Ruth s’était accroupie au pied du tableau noir. Ce fut Fringal qui se ressaisit le premier, et il s’interposa entre Ralph et Robert.

— Vous ne voyez donc pas qu’elle est folle ? dit-il. Elle sait écrire, mais elle a perdu la raison. Il faut l’envoyer dans un asile.

Ralph soupira, comme un homme qui revient à la vie après un évanouissement.

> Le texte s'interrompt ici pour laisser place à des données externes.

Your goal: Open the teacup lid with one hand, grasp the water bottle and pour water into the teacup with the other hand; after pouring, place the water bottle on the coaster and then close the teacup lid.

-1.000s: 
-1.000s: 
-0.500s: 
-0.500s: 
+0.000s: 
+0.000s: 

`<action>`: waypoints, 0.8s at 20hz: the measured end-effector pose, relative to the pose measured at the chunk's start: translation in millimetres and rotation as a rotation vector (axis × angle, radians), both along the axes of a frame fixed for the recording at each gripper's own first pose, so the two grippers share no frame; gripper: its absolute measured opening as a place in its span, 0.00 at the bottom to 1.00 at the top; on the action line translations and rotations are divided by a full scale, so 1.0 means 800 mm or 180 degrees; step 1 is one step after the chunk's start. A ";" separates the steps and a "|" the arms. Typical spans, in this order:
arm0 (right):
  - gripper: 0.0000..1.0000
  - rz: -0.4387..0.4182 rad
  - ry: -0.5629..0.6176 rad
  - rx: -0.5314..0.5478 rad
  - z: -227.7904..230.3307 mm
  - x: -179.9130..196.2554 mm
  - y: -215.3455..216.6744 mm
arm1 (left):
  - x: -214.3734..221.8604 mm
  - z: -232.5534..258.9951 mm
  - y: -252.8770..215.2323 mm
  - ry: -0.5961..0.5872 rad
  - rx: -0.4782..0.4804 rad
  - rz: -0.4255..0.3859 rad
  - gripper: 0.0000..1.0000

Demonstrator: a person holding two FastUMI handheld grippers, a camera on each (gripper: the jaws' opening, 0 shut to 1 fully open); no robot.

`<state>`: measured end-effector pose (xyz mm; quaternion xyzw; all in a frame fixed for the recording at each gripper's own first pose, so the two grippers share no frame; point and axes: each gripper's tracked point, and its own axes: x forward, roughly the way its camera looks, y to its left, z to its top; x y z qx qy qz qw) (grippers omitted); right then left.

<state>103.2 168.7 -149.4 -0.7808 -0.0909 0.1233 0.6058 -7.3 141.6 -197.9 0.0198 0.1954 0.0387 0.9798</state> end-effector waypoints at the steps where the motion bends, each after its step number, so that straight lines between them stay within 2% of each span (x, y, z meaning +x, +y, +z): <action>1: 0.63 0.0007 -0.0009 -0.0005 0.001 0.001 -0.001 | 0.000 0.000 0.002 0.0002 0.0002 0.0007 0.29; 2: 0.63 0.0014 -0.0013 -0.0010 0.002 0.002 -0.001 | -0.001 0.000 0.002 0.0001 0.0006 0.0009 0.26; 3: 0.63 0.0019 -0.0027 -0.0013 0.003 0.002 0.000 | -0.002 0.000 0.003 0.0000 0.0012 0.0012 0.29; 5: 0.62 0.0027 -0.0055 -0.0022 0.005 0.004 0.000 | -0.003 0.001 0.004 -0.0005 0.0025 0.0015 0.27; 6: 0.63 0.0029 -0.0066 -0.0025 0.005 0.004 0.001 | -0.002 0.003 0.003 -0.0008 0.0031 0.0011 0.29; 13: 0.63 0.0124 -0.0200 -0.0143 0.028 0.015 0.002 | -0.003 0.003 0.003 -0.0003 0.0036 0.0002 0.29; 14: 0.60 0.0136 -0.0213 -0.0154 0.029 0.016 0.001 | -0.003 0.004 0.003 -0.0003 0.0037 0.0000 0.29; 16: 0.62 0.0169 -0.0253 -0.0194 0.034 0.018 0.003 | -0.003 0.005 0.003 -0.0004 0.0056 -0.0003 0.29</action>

C’était cela ! Elle était folle. Voilà ce qu’il fallait dire et personne ne la croirait. D’ailleurs… Robert ne pouvait pas assembler ces mots, il n’en avait pas la clef. C’était assez dangereux, surtout parce que Ruth nommait des Bohémiens, mais c’était réparable. Il fallait la faire partir sur-le-champ, il aurait à obtenir un certificat médical… quelques jours suffiraient pour cela, et alors ! Après tout, Fringal gagnait bien le pain qu’il mangeait.


Le piano se tut : Gillian venait. Robert bondit, effaça l’écriture sur le tableau avec sa manche et chuchota à Ruth :

— Ne faites pas savoir à Gillian que vous êtes la femme d’Elmer. Si elle ne vous aimait pas, murmura-t-il à Elmer en regagnant sa place, je vous tuerais.

Et elle se tenait là, très pâle sous la lampe, très calme.